> _Problem requirements_: Gather all lines in the data that hold the string "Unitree".

> _Entries provided_:
[Start of section]

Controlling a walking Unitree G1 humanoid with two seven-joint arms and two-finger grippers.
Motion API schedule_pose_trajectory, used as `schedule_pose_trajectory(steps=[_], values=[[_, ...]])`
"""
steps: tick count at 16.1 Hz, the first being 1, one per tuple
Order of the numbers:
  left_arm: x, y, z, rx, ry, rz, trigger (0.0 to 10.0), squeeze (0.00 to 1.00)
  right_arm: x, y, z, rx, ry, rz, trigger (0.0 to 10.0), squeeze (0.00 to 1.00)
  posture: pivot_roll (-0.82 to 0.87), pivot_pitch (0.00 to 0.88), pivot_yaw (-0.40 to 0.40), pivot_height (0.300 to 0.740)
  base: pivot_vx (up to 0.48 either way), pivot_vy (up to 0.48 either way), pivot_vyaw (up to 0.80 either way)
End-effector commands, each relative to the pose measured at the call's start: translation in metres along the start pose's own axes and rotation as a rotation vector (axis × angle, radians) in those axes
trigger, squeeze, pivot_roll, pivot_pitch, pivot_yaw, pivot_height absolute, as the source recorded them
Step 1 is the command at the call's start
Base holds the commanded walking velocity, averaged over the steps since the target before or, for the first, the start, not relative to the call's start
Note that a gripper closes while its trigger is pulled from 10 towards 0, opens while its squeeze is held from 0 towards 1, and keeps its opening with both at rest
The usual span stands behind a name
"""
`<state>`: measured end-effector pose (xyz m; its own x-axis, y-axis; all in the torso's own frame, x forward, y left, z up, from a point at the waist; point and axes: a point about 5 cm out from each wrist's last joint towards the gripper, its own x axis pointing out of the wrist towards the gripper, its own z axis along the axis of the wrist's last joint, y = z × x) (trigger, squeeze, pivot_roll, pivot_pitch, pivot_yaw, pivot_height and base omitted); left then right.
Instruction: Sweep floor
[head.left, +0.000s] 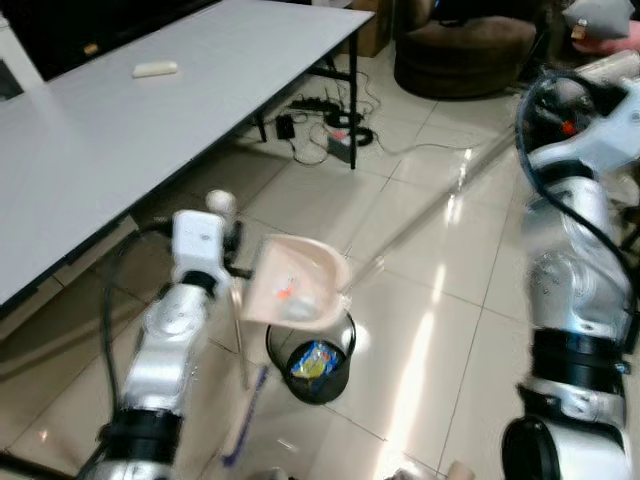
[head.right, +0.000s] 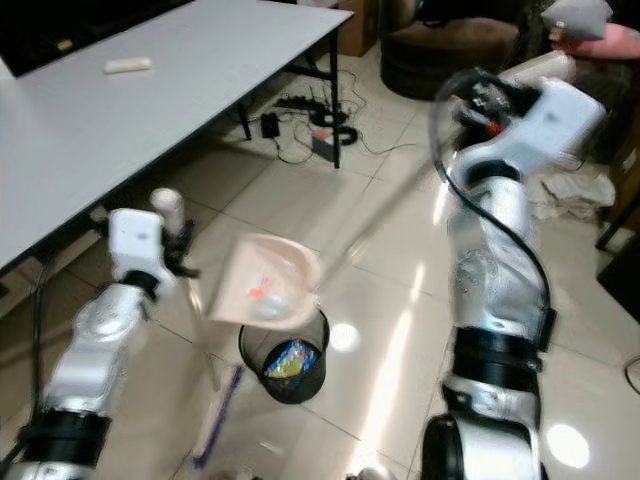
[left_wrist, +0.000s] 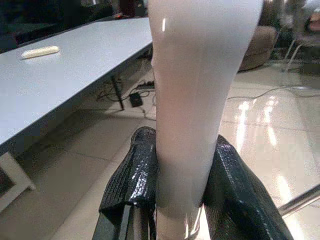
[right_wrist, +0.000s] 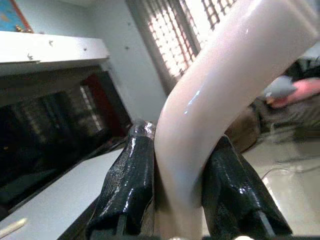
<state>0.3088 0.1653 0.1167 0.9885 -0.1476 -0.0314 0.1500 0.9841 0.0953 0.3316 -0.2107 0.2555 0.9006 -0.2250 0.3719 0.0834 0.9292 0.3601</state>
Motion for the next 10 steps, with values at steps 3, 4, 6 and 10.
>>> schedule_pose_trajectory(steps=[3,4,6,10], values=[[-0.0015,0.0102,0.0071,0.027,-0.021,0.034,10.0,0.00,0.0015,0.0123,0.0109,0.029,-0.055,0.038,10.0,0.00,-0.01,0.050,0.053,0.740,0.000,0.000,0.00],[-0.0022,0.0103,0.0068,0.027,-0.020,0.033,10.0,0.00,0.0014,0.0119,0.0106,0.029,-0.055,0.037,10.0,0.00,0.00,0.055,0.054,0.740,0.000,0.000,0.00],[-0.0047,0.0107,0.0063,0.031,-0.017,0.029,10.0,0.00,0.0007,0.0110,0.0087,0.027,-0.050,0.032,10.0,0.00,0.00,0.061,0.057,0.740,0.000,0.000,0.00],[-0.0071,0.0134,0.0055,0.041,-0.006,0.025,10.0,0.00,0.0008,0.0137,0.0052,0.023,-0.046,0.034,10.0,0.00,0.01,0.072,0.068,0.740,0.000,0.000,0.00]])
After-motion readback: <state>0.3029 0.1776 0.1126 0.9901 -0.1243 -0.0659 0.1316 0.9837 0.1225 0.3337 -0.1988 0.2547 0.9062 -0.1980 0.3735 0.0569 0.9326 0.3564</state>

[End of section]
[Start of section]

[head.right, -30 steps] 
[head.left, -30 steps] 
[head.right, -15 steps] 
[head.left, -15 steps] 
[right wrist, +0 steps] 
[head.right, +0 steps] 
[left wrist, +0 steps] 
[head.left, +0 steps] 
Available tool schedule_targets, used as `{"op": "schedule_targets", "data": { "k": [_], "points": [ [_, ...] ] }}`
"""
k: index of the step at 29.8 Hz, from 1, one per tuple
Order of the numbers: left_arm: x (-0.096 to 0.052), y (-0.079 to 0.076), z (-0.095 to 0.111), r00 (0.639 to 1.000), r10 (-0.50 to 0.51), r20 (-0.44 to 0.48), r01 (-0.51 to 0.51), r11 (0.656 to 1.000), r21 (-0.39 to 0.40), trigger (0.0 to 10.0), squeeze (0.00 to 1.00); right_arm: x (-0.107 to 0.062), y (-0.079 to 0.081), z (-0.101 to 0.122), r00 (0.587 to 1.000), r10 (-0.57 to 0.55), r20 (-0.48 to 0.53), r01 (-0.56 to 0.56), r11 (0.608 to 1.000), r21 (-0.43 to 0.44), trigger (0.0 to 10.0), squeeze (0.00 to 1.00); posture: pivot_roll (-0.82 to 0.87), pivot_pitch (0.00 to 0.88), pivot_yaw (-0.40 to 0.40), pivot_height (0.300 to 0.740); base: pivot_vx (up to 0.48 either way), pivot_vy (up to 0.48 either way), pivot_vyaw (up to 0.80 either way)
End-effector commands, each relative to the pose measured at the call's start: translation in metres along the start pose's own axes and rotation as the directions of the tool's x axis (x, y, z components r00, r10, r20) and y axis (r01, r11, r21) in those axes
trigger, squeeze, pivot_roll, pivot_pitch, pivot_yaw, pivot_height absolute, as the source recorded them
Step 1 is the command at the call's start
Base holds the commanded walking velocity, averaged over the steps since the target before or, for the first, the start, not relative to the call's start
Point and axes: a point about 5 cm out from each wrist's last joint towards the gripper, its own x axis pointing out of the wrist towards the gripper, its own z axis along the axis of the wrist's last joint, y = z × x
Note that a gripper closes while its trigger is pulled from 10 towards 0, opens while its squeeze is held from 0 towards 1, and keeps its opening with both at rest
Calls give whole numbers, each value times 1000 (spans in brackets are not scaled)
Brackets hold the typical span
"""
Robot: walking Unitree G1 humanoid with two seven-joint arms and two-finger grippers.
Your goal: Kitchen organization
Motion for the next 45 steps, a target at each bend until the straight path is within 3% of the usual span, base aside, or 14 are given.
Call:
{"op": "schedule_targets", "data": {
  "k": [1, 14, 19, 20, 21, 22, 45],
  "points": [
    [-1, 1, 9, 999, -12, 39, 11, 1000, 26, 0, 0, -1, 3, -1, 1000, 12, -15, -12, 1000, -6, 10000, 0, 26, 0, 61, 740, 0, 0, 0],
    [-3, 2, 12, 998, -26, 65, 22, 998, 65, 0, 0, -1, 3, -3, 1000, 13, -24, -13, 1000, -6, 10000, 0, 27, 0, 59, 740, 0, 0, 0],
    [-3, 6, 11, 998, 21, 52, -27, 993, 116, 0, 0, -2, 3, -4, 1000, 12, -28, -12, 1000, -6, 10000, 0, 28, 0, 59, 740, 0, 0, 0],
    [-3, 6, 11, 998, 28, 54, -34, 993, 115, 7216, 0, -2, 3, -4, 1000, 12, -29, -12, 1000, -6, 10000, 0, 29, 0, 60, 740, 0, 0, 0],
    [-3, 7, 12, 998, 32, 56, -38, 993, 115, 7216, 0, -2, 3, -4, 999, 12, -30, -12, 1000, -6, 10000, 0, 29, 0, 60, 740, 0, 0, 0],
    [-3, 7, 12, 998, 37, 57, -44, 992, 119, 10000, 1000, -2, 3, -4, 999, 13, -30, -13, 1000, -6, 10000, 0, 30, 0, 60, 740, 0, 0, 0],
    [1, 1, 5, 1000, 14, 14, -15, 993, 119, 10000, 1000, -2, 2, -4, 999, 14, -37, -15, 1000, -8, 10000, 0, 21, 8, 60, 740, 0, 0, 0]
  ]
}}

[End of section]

> _Response area_:
Controlling a walking Unitree G1 humanoid with two seven-joint arms and two-finger grippers.
Robot: walking Unitree G1 humanoid with two seven-joint arms and two-finger grippers.

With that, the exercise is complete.